● **What to produce**
For the listing below, report all lines that hold the word "purple".

● **Exercise inputs**

##########

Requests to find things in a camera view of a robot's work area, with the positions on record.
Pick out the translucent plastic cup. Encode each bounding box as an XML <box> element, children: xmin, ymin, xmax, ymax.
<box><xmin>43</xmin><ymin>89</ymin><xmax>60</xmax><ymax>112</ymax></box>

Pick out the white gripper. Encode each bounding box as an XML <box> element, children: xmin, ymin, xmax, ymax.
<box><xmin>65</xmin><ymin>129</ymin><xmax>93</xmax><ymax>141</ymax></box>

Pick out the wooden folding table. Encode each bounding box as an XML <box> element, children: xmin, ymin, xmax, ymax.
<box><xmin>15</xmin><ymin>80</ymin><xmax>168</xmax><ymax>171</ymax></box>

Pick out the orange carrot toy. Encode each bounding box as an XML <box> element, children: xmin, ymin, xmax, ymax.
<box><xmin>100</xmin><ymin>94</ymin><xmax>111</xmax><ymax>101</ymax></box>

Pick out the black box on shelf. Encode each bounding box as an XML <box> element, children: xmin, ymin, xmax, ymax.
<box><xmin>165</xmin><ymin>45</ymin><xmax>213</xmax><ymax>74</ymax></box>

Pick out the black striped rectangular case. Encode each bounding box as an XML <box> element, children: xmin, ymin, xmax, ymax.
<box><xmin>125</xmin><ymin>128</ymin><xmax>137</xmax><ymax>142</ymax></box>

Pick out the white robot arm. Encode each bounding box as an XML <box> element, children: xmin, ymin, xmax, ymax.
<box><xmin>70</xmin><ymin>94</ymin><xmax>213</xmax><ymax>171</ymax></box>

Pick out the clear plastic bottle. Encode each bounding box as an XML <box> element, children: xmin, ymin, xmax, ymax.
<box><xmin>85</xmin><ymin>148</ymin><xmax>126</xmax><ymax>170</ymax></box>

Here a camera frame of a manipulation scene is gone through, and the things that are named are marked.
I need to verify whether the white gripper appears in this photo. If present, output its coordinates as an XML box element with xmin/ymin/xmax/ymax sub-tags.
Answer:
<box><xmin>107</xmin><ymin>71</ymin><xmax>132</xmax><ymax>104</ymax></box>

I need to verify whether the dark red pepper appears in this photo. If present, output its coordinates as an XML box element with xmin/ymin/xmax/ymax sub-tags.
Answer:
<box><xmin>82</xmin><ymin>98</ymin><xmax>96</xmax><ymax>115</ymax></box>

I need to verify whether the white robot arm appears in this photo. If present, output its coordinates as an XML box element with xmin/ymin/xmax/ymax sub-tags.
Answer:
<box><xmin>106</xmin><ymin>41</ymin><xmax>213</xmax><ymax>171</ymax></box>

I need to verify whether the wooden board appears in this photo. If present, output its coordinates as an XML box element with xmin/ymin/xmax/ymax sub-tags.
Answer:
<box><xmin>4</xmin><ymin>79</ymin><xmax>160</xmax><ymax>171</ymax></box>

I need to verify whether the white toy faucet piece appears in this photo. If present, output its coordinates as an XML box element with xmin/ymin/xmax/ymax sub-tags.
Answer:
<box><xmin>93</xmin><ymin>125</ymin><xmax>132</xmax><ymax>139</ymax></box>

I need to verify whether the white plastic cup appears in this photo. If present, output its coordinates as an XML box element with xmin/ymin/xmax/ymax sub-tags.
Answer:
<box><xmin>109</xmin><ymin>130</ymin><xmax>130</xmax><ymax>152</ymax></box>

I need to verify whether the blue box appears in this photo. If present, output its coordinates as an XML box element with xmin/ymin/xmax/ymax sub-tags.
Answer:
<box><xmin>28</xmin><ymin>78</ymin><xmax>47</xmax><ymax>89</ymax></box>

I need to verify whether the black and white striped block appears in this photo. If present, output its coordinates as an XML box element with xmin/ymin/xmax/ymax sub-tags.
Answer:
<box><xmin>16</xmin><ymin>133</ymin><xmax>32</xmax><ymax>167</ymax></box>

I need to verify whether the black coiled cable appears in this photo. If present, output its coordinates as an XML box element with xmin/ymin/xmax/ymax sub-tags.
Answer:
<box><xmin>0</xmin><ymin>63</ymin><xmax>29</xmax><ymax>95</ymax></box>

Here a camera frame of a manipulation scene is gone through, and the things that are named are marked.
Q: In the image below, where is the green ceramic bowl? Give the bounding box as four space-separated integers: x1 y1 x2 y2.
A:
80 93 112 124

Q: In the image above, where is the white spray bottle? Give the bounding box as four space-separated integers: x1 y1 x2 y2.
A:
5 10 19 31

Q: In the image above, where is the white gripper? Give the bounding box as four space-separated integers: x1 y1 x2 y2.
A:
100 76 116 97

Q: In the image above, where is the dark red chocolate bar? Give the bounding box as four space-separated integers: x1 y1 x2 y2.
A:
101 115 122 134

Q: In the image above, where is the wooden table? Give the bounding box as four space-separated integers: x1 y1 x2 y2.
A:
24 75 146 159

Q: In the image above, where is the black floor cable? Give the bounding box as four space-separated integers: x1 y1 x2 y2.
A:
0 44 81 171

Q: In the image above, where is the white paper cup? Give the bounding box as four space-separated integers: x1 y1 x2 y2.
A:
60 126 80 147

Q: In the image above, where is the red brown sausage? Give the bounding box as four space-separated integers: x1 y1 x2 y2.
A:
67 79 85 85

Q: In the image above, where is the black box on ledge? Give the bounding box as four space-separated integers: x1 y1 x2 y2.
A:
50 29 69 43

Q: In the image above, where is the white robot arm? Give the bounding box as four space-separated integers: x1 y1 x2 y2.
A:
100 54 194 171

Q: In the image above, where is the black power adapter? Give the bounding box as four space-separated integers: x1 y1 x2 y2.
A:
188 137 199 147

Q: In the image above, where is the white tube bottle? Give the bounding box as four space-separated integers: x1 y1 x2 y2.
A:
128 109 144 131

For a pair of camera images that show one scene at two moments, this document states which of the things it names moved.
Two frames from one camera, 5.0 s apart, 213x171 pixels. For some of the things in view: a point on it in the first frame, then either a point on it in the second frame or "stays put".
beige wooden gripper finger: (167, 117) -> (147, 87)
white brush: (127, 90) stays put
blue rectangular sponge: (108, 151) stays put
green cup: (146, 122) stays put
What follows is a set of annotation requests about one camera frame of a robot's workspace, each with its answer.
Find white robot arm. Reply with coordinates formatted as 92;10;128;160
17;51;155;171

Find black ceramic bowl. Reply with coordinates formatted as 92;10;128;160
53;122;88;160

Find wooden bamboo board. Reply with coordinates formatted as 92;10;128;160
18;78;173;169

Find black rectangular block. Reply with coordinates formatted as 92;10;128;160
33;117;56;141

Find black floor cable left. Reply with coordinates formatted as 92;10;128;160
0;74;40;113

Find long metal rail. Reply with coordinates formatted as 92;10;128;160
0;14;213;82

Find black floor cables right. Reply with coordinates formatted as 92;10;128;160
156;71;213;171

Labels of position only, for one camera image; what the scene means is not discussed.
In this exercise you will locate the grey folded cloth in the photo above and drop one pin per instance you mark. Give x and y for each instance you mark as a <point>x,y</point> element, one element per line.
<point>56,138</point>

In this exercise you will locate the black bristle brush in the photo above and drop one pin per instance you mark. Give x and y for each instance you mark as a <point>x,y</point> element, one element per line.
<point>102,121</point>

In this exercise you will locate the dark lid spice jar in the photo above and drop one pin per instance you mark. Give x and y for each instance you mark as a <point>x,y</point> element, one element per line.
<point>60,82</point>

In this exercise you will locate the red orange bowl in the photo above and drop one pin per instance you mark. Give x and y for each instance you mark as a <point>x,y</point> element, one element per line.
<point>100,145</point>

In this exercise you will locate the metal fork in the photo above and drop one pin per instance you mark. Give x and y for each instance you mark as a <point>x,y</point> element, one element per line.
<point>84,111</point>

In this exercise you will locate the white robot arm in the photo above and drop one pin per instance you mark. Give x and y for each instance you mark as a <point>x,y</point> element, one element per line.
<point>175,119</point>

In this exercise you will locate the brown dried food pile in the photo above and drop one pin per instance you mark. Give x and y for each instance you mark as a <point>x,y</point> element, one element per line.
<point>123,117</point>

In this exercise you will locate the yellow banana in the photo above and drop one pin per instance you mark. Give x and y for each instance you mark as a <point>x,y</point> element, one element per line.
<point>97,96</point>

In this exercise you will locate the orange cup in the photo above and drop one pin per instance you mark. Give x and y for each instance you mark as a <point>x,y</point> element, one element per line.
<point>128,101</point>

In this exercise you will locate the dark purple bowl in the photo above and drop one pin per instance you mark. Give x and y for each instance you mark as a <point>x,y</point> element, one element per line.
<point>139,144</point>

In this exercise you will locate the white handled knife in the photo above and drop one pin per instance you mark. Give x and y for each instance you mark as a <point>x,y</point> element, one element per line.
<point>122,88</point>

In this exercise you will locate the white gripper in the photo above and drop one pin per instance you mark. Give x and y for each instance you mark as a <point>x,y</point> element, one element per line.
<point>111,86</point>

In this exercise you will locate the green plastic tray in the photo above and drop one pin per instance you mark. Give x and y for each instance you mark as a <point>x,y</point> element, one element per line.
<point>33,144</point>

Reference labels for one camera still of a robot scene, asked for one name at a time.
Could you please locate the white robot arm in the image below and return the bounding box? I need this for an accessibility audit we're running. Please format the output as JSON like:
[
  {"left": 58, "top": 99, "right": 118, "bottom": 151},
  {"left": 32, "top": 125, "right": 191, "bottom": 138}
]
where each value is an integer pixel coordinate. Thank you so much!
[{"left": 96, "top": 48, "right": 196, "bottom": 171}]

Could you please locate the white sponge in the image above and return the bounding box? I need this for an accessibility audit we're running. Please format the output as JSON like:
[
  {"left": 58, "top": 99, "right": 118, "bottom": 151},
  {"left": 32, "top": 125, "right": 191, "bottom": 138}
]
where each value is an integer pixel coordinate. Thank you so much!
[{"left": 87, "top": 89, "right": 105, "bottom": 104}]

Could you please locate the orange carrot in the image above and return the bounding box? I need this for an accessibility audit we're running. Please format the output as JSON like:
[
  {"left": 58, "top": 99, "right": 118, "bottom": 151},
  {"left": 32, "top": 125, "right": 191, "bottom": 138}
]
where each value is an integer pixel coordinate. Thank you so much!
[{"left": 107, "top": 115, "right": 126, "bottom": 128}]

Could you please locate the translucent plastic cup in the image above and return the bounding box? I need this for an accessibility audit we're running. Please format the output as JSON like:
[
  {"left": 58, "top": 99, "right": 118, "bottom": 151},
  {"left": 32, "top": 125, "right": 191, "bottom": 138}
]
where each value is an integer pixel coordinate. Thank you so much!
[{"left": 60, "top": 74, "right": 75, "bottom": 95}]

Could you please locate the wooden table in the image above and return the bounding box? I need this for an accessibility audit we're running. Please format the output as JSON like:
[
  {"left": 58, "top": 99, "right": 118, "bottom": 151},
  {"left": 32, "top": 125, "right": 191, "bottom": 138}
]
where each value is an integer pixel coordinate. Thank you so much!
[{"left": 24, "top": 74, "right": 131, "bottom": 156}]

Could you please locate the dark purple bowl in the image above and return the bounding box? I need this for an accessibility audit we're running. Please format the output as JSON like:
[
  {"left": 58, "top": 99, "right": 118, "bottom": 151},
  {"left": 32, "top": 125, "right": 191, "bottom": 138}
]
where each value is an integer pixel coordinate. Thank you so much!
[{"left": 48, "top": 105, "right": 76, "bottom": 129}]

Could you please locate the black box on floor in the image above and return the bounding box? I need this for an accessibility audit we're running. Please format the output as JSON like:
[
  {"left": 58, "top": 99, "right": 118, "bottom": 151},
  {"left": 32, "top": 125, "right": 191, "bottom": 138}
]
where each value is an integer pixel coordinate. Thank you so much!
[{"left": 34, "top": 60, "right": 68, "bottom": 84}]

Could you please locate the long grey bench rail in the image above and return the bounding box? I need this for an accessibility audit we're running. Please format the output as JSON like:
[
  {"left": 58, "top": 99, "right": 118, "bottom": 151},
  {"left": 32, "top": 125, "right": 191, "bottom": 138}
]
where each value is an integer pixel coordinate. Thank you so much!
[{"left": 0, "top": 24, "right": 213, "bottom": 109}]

##########

● **Answer section**
In this exercise you will locate the dark purple bowl in the photo above and drop one pin per instance you mark. Give x and y for each instance you mark as a <point>x,y</point> element, one element per line.
Could you please locate the dark purple bowl in the image above and return the bounding box? I need this for an accessibility audit we're running. Please format the output as JSON like:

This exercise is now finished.